This question is in regards to validated companies, and whether or not someone in the FSA confirms certain aspects of data that is submitted before that company moves to being validated, like whether a product was on shelves before 13/02/2020 or not. So can you please confirm whether anyone in the FSA signed off on the validated companies having products before 13/02/2020, or whether the validated companies word was just taken at face value?

---

HH: This is definitely not the only company, there are serious question marks in regards to Bod Australia and Brains Bioceuticals (and others) UK market activity pre 13/02/2020.

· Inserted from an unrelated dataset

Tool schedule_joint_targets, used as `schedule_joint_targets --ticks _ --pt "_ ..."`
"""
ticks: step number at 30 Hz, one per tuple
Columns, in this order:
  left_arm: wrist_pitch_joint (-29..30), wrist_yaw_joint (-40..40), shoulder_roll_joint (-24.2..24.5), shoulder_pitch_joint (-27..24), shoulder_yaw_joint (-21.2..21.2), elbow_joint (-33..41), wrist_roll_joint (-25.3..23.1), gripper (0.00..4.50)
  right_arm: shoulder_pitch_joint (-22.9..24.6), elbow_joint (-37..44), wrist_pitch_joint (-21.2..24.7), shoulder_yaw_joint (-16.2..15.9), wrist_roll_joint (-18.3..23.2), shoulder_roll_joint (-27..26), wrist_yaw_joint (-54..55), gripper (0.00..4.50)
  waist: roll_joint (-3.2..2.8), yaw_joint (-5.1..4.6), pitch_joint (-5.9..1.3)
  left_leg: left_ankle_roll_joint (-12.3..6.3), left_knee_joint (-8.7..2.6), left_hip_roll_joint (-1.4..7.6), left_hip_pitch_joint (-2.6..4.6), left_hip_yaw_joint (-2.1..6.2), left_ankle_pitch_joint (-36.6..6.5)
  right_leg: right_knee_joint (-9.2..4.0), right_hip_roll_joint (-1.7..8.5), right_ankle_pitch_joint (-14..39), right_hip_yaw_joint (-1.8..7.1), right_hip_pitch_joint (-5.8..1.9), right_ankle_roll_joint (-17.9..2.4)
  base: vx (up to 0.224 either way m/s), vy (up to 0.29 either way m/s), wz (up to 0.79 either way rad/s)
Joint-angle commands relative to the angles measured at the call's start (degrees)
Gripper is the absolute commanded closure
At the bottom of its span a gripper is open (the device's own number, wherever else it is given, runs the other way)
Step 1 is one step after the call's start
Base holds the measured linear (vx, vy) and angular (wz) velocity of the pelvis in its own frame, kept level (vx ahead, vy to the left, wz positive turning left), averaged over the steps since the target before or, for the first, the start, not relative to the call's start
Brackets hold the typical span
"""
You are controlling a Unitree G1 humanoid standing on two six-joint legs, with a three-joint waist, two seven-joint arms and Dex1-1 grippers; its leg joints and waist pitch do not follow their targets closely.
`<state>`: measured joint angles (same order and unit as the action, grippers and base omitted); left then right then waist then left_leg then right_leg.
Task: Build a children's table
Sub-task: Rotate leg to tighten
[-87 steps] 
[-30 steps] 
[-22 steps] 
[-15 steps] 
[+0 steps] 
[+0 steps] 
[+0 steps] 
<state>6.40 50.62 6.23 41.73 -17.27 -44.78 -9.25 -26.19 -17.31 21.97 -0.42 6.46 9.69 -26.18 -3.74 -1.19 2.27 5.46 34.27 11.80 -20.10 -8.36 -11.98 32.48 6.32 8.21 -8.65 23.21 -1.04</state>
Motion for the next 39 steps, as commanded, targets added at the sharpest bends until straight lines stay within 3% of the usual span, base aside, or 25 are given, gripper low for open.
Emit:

FSA: If you can provide proof that any company has falsified the evidence we have used to make our decisions on the public list we would welcome it. Deliberate misleading us would be treated very seriously.

If you have a look on Pureis website for their lab reports, you will see that their first product has a title of Form: 001. The link was in the last email. Please refer to the dates for the cannabinoid profile test and microbial test, then look at the date the certificate was issued. That's enough proof right there, and every lab report for every product past there is dated after the 13/02/2020 deadline.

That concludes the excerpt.